> [What is required]
Look below for the lines from the one with "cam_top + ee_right" to the one with "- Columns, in", and copy exactly those lines, both ends included.

> [Source data]

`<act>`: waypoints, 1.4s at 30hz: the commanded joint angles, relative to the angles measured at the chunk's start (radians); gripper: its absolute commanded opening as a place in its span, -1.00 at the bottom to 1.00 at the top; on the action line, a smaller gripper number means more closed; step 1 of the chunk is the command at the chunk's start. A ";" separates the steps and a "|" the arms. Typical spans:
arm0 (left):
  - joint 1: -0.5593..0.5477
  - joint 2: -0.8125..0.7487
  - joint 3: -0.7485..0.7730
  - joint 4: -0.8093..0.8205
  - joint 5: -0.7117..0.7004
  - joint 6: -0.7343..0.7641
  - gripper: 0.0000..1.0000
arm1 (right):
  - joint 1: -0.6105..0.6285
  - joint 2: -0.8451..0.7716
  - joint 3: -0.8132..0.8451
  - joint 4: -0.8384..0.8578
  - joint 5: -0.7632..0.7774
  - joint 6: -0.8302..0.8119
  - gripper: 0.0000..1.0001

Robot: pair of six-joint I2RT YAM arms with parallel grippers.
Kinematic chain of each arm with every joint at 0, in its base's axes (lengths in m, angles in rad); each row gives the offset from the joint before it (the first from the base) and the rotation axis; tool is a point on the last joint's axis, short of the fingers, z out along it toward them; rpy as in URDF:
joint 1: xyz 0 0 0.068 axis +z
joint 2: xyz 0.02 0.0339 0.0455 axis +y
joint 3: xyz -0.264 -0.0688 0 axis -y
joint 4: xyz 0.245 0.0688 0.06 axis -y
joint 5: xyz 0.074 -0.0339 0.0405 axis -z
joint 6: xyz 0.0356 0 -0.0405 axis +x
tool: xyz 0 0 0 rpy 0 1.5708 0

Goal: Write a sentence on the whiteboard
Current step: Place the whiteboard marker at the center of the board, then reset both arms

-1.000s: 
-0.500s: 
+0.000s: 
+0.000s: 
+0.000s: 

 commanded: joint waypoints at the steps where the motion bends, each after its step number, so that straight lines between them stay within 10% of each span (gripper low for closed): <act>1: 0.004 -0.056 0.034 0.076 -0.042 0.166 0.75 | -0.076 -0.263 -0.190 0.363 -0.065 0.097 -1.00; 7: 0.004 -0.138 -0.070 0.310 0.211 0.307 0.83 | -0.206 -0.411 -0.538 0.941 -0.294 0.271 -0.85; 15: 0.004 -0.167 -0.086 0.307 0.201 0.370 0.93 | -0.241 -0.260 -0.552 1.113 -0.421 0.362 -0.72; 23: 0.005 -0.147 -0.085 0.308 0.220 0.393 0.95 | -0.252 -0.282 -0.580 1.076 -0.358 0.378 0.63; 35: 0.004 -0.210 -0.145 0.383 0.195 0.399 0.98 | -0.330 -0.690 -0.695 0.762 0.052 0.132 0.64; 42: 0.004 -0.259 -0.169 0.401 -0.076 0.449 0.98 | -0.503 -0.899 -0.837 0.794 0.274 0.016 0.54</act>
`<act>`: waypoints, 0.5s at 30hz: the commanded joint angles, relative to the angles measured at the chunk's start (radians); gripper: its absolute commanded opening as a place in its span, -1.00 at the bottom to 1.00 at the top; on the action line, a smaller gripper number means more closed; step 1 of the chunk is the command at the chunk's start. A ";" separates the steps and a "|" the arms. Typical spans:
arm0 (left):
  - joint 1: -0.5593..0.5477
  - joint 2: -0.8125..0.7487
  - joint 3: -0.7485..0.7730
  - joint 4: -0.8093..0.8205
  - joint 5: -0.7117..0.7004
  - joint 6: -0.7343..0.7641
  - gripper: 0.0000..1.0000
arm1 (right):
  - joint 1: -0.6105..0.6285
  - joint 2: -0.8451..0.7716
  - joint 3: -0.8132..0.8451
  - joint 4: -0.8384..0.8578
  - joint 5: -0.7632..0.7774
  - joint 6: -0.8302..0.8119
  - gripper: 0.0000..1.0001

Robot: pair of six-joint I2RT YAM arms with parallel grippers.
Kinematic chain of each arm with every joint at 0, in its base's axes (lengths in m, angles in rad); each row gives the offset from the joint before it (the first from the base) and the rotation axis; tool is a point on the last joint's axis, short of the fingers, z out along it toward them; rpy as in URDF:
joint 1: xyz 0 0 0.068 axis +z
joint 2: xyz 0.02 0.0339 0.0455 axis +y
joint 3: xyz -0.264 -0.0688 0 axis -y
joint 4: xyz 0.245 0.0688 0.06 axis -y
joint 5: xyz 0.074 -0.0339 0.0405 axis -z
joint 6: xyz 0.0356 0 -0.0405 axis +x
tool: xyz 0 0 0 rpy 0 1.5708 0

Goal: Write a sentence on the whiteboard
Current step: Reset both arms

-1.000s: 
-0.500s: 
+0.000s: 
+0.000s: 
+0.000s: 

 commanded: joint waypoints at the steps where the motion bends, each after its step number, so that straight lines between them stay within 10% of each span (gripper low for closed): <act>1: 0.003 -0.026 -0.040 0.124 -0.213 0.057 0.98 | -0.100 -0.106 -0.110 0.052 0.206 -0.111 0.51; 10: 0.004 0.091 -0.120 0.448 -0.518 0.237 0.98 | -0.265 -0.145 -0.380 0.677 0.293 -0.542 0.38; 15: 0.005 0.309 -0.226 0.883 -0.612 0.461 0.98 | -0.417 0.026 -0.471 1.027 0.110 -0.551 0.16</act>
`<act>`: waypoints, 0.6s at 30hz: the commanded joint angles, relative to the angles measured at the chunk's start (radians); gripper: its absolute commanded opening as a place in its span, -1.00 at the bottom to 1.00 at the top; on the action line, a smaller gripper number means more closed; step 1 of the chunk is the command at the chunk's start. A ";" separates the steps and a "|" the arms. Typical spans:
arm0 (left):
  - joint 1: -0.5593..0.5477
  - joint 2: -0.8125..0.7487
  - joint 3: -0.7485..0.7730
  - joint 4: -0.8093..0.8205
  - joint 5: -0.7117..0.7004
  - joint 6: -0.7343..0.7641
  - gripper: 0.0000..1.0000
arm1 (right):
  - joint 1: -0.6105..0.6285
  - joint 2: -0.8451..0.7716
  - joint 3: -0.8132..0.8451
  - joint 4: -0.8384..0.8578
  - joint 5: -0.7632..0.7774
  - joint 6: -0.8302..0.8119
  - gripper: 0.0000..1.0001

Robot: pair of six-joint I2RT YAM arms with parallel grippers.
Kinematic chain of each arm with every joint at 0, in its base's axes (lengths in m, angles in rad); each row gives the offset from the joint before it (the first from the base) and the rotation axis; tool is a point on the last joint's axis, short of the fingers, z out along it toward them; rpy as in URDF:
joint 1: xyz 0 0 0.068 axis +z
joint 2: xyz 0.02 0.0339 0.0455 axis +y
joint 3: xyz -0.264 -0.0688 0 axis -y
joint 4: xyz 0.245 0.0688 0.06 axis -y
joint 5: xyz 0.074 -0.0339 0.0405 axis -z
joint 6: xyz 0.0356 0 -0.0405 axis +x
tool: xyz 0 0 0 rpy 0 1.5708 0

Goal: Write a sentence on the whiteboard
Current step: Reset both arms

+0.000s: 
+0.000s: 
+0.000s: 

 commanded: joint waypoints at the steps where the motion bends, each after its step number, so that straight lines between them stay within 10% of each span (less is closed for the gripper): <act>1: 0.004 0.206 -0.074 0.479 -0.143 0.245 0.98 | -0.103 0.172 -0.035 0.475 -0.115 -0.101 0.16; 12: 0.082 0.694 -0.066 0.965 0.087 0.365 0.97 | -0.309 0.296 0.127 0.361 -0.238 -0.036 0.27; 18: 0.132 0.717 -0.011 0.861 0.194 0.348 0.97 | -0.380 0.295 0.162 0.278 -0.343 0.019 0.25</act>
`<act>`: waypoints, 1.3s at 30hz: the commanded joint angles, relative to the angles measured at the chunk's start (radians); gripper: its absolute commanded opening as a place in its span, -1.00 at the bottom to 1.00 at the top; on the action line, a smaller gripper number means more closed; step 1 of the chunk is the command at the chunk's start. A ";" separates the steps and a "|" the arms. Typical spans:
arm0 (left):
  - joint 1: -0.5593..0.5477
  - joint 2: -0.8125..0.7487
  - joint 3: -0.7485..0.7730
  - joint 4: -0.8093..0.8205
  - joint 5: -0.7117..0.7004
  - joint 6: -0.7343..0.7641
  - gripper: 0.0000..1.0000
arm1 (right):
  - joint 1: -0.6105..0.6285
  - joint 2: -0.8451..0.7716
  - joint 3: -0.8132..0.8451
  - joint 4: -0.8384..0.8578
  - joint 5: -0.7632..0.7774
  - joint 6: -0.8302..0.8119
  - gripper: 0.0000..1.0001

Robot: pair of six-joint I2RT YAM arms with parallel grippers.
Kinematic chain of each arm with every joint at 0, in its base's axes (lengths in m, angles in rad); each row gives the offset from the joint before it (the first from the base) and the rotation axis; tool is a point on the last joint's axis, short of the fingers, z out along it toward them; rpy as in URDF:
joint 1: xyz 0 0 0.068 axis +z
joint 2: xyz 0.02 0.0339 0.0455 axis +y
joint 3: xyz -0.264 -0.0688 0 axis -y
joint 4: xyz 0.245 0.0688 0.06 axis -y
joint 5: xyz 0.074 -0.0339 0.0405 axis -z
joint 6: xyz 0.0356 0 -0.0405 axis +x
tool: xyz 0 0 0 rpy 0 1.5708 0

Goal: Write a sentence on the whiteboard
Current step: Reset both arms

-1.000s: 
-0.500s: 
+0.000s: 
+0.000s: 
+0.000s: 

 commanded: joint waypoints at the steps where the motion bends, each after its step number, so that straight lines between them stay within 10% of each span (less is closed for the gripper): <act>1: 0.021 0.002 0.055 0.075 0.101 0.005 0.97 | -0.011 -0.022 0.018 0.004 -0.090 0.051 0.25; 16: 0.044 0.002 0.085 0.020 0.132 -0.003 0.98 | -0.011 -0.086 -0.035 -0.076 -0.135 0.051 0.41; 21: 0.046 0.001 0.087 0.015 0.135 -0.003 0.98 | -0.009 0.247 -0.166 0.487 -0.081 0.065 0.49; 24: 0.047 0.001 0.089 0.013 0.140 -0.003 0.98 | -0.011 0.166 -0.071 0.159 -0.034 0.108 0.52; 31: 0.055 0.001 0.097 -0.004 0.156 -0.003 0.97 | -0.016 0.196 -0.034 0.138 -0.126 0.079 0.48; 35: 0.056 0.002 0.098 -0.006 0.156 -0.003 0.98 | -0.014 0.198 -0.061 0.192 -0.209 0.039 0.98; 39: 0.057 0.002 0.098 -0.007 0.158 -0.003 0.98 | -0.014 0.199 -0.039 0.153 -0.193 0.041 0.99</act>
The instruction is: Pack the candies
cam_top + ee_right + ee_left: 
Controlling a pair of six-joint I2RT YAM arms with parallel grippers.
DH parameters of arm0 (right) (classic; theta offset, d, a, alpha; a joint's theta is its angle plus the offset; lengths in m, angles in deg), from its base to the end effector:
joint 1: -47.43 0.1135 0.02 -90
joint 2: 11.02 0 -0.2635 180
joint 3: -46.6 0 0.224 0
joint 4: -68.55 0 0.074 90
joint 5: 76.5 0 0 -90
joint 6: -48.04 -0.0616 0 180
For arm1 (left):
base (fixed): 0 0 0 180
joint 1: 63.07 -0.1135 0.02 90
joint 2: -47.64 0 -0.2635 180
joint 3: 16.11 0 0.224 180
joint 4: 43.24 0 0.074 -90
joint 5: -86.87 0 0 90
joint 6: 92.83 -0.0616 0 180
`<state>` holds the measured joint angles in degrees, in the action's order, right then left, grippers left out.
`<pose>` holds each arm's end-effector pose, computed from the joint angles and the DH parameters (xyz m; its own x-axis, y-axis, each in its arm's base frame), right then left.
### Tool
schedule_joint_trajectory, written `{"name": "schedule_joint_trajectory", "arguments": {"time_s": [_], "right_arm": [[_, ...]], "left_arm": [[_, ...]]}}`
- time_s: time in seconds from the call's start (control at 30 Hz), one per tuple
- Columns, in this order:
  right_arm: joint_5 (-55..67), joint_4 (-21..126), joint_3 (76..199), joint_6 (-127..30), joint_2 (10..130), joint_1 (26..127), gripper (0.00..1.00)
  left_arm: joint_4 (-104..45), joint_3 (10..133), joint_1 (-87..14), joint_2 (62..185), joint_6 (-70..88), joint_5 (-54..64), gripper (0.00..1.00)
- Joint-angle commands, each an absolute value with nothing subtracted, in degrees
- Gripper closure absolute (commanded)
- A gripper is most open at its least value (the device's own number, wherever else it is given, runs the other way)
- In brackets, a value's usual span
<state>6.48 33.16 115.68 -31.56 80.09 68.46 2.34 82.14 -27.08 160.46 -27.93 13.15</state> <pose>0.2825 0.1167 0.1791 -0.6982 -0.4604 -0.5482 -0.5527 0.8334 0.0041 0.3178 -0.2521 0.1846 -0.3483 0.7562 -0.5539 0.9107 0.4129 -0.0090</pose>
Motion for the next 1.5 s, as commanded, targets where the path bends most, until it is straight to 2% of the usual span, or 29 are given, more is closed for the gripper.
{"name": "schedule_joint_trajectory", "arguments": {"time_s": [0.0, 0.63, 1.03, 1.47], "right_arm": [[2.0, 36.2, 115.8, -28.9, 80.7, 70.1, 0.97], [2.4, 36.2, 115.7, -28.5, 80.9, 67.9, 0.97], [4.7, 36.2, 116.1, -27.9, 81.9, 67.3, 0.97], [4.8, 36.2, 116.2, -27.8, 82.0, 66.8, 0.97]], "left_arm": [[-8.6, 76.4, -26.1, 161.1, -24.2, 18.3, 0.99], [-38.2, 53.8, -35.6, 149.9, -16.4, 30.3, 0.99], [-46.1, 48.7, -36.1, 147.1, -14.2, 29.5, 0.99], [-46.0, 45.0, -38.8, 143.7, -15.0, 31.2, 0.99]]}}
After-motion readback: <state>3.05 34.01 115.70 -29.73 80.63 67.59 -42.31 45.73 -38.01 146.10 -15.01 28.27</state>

> [Task answer]
cam_top + ee_right + ee_left: 
Controlling a pair of six-joint I2RT YAM arms with parallel grippers.
DH parameters of arm0 (right) (classic; theta offset, d, a, alpha; a joint's theta is its angle plus the offset; lengths in m, angles in deg), from its base to the end effector:
joint 1: -47.43 0.1135 0.02 -90
joint 2: 11.02 0 -0.2635 180
joint 3: -46.6 0 0.224 0
joint 4: -68.55 0 0.074 90
joint 5: 76.5 0 0 -90
joint 6: -48.04 -0.0616 0 180
For arm1 (left):
base (fixed): 0 0 0 180
joint 1: 63.07 -0.1135 0.02 90
joint 2: -47.64 0 -0.2635 180
joint 3: 16.11 0 0.224 180
joint 4: 43.24 0 0.074 -90
joint 5: -86.87 0 0 90
joint 6: 92.83 -0.0616 0 180
`<state>` holds the measured joint angles in degrees, in the action's order, right then left, grippers left out.
`<pose>` holds each arm's end-effector pose, computed from the joint angles and the DH parameters (xyz m; its own x-axis, y-axis, each in its arm's base frame), right then left.
### Tool
schedule_joint_trajectory, written `{"name": "schedule_joint_trajectory", "arguments": {"time_s": [_], "right_arm": [[_, ...]], "left_arm": [[_, ...]]}}`
- time_s: time in seconds from the call's start (control at 30 Hz), one per tuple
- Columns, in this order:

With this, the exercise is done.